Okay!
I left off last time saying that we have
two big issues to address with regard to hypoxia as a cause or exacerbating
factor in cancer:
- What causes tissue to become hypoxic?
- Is there a role for hyperbaric oxygen therapy in fighting cancer?
Let’s tackle them in order.
To be honest with you, I still don’t
know which comes first: low oxygen, or mitochondrial dysfunction. The fact is,
even when there’s plenty of oxygen available,
if the mitochondria are malfunctioning, they can’t use it. But what if what’s causing
the mitochondria to malfunction is insufficient oxygen? (I told you last time this stuff is complicated!)
It almost doesn’t matter, right? The bottom line is, whether the tissue is hypoxic or
not, the mitochondria are not using
whatever oxygen might be present. (Well, they’re using some of it. Remember, kids, when it comes to biology and
biochemistry, there are very rarely any absolutes, yes or no, on or off. Things aren't binary, but rather, there's a balancing act.
Even cancer cells have some
mitochondria that are okay; it’s just that the majority of them are messed up.)

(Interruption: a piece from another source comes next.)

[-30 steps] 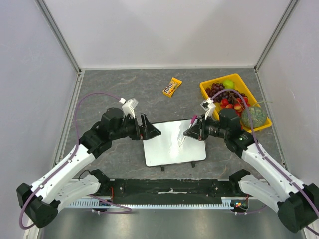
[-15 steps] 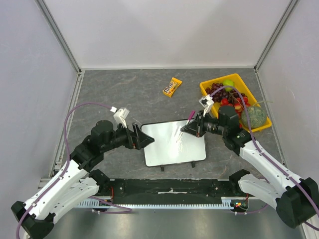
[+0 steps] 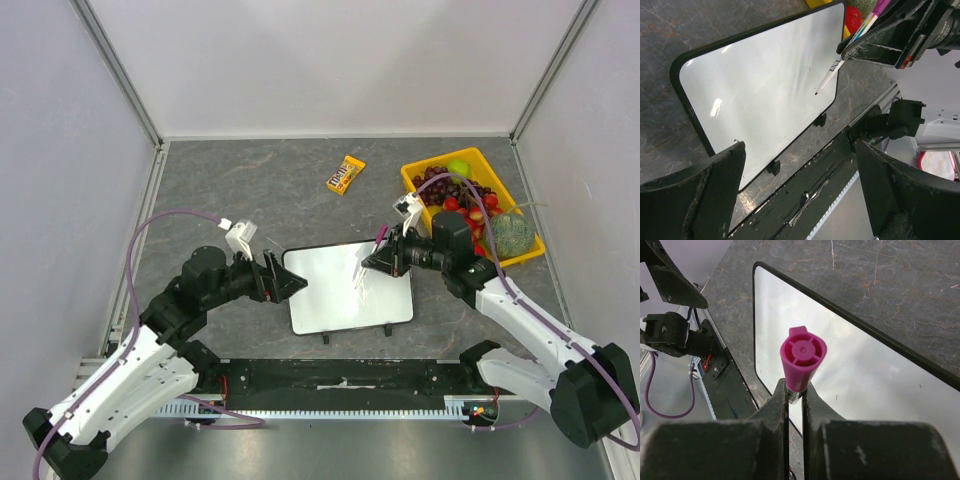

I just have a hard time wrapping my head
around it all. Think about angiogenesis: the creation of blood vessels
specifically so that the cancerous tissue ensures it has a steady supply of
fuel and nutrients. But what does blood carry besides fuel and nutrients? OXYGEN. So you would think that
angiogenesis would give cancer cells more
oxygen, not less. So going one step further, this being the case, it seems like
the mitochondrial dysfunction comes first, because theoretically, there should
be sufficient oxygen delivery to the cancer cells, what with all those blood
vessels they created for their own nefarious purposes. So there is sufficient oxygen (“normoxia”), yet
we have hypoxia-inducible factors out the yin-yang upregulating all sorts of
nasty pathways and reactions in these cells to keep themselves alive because
they think they’re hypoxic. And the
reason they think they’re hypoxic is
because the mitochondria aren’t using
the oxygen. (That’s my logic, anyway. I told you there was going to be a lot of
wild speculation here, and so it begins.)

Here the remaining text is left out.